Why the Cruz-Kasich Alliance Will Fail
Both men want to stop Trump. But even together, they don’t have the numbers to do it easily.

Mathematically, it’s over for Ted Cruz and John Kasich. Neither candidate can win enough states get the 1,237 delegates required to claim the Republican nomination.
Having already crossed that Rubicon, Ted Cruz and John Kasich have now pledged to try and row back across the river together. On Monday, the Kasich campaign said it would cease campaigning in Indiana, clearing the way for Cruz to compete there. Cruz, in turn, will cede New Mexico and Oregon. They aim to hobble Donald Trump by winning enough delegates to force a contested convention, playing spoiler against the front-runner with hopes of competing on more even ground in Cleveland.
Cruz could do well in Indiana, where he trails Trump by only a handful of percentage points. With 57 delegates, it’s one of the biggest states left where he has a real chance. Kasich’s advantage in Cruz-friendly New Mexico and Oregon is less clear; it’s possible he accepted them to keep the pretense of an even trade.
Plenty of pundits say the two men should have struck this deal sooner, given Donald Trump’s sizable lead. (Trump’s thoughts, by the way: “DESPERATION!”) It wouldn't have made a difference, though. It’s hard enough to see how this vote-throwing arrangement has a chance in coming contests. But the deal would have had zero effect on past primaries, even if the two candidates shook hands weeks ago.
Let’s presume this deal only became possible after Marco Rubio dropped out—after all, the Florida senator’s last-ditch efforts to direct support toward Kasich were rebuffed. The next major contest was Arizona, a winner-take-all state that Trump won with 46 percent of the vote. Kasich and Cruz, as much as they tried, only got a combined 40 percent. No amount of vote-swapping would have changed that outcome.
New York, the next stop in our time machine, looks a bit more promising. Kasich won parts of Manhattan and Queens in New York City, albeit by a mere 70 votes, and came close in several counties upstate. Some extra juice from Cruz could have pushed the Ohio governor over the top in a few districts, though probably not enough to top Trump’s 60-percent lead statewide.

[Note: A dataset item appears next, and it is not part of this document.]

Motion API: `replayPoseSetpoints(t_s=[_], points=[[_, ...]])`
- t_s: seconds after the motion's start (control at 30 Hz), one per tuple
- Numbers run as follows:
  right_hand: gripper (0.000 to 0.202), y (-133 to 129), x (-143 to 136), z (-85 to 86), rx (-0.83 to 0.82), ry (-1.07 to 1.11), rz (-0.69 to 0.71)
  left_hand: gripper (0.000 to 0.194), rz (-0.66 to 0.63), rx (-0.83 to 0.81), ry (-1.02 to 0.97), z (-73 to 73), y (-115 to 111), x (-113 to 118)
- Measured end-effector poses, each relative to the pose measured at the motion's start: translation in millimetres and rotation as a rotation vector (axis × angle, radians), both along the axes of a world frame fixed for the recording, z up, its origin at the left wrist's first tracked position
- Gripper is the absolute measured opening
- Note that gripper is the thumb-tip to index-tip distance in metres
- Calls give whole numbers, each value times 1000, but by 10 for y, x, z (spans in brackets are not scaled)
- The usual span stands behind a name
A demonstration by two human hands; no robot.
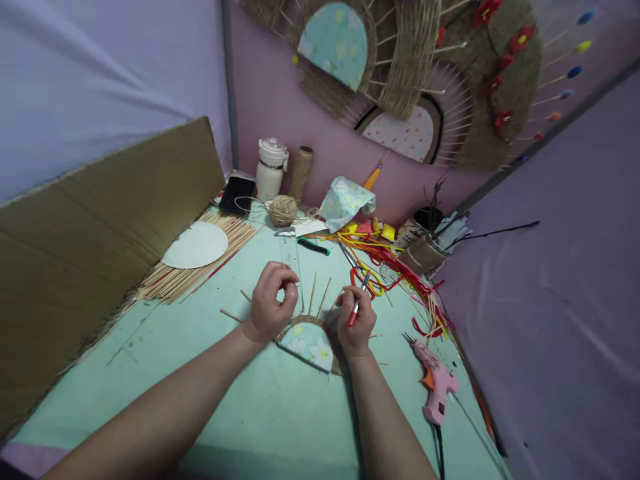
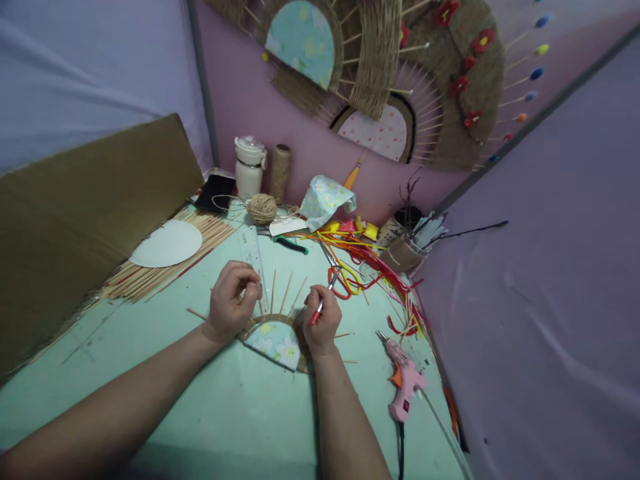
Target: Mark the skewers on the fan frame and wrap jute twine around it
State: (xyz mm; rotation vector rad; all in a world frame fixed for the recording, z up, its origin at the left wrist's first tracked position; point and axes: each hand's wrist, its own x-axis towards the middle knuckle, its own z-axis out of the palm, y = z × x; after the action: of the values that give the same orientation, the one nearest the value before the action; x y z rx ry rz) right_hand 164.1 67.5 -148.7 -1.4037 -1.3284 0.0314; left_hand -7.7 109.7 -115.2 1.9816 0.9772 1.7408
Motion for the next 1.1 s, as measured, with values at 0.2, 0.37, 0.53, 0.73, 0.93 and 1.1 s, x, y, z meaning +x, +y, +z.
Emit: replayPoseSetpoints(t_s=[0.2,0.37,0.53,0.73,0.93,1.1], points=[[11,-118,68,317,-176,-42,75,14,44,-8,49,-13,-10,1],[47,-442,158,535,-664,-276,331,17,69,-35,55,-5,-6,3],[93,-674,116,409,-718,-436,499,15,63,-113,16,-6,-7,15],[70,-518,-52,415,-651,-489,682,12,39,-227,75,77,24,2],[58,-365,-2,604,-648,-448,740,12,-30,-451,251,79,100,-35],[13,-349,192,586,-587,-142,455,12,-60,-463,333,-13,102,-4]])
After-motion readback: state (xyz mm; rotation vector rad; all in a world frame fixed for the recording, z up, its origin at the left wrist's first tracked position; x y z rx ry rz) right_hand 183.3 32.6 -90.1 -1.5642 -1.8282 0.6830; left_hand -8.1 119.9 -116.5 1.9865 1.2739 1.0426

Paradoxically, Kasich could have actually performed worse in an Empire State primary without Cruz in the competition. The polls don’t uniformly agree, but at least one pre-election survey showed the average New York Cruz supporter would pick Trump, not Kasich, if forced to drop the Texan. While Kasich performed better against the New York billionaire than Cruz statewide, Cruz’s people preferred Trump as their second choice in this early survey. (Exit polls don’t ask similarly clear questions about voters’ second-choice candidates.) That’s a warning worth heeding in later contests, where Trump support could pop up where it’s least expected.
That takes us to Indiana, where Kasich will bow out and let Cruz take the lead. Cruz does poll better there than Kasich does; the Ohio governor’s 16 percentage points of support could prove pivotal in closing the gap between Trump, who is currently polling at 41 percent, and Cruz, who has 33 percent.
But there’s no guarantee this will pan out as planned. Remember: People don’t like Ted Cruz. Only half of Kasich supporters say they’d vote for the Texas senator. Only a third of voters say they’d even be willing to vote for someone other than their first choice, period. In the best case scenario, the Texas senator could win only a few extra percentage points of support, well below what he would need to beat Trump.
There’s not much polling for New Mexico and Oregon, but Nate Cohn at The New York Times notes the Kasich-Cruz bargain could bolster Trump, as it could have in New York. Not that it makes much of a difference, given those states’ delegate counts are teeny-tiny and proportionally allocated.
Mr. Cruz has fared very well out West, and he might have been favored to win either or both states over Mr. Kasich and Mr. Trump. Mr. Cruz’s concession would seem to increase the chance that these states go to Mr. Trump. But this has virtually no downside to anti-Trump forces, at least from a delegate perspective. That’s because New Mexico and Oregon are the only two states after Rhode Island on Tuesday that award their delegates on a purely proportional basis — meaning they award their delegates in proportion to a candidate’s statewide share of the vote.
But this is all exceptionally squishy to forecast. After all, who is to say that Kasich and Cruz voters will play along with this bargain? It’s a lot to ask an electorate to pick you for president. These two men are going even further, essentially telling voters to cast ballots for another guy, so a third guy won’t win, so they’ll have a shot at winning later, maybe.
You can’t be half pregnant, the saying goes. If you’re a political candidate, you also can’t be half dropped-out. The Cruz-Kasich alliance would be more compelling if one of them actually left the race and threw their weight behind the other. As it stands, their voters are stuck in a marriage of convenience that neither man really wants.